→ Provided records:
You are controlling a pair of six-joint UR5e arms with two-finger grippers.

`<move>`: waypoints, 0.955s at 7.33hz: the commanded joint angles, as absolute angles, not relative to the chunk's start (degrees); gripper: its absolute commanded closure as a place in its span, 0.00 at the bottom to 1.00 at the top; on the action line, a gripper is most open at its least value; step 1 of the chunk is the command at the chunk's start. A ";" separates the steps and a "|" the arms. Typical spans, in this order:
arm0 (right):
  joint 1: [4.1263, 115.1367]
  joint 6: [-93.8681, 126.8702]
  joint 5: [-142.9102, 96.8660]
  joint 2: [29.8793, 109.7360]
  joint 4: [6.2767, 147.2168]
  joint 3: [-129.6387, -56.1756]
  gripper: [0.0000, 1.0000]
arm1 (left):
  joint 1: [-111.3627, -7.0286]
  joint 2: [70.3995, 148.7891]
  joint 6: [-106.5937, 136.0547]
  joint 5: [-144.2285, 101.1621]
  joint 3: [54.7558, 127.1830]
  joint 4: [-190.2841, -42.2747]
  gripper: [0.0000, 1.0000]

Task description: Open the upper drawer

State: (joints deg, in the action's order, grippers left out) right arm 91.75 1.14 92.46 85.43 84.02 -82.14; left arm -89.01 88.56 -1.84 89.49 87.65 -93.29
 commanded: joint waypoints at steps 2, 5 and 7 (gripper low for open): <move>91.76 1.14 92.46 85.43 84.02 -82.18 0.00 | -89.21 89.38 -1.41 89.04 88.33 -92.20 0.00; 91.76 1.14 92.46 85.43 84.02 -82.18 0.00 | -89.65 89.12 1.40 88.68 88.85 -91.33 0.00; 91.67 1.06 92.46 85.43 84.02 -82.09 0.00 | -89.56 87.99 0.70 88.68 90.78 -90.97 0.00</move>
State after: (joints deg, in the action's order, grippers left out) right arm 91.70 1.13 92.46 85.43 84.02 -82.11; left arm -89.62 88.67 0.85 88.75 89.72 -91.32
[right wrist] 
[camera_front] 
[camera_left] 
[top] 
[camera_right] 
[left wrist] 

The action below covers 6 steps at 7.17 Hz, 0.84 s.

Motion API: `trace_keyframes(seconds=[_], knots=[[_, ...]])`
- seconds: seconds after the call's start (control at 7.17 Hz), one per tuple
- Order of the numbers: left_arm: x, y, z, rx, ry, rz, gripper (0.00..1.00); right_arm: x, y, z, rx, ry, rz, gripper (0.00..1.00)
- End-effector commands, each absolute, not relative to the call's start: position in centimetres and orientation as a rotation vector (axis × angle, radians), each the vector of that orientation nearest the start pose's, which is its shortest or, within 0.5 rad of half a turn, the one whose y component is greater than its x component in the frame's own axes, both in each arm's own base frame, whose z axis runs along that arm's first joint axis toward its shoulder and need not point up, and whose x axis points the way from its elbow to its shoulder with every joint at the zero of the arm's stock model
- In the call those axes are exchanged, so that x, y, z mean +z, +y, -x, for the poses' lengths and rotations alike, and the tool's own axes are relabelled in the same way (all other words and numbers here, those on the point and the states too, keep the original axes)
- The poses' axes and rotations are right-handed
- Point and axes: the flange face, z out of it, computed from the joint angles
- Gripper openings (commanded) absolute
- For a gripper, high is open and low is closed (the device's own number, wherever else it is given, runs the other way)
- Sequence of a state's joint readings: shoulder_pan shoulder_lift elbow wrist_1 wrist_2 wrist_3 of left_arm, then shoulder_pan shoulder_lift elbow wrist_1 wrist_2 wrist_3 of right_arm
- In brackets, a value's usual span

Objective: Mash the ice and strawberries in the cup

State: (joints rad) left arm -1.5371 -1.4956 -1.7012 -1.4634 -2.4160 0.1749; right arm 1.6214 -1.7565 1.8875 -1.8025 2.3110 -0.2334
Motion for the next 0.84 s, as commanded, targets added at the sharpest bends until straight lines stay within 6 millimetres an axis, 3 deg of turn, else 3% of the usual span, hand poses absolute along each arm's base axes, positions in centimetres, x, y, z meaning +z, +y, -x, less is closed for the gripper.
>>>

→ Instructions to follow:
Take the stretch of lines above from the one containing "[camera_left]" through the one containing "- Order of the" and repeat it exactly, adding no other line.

→ Expected answer:
[camera_left] 
[top] 
[camera_right] 
[left wrist] 

The action below covers 6 steps at 7.17 Hz, 0.84 s.

Motion API: `trace_keyframes(seconds=[_], knots=[[_, ...]])`
- seconds: seconds after the call's start (control at 7.17 Hz), one per tuple
- Order of the numbers: left_arm: x, y, z, rx, ry, rz, gripper (0.00..1.00); right_arm: x, y, z, rx, ry, rz, gripper (0.00..1.00)

No further output remains for this exercise.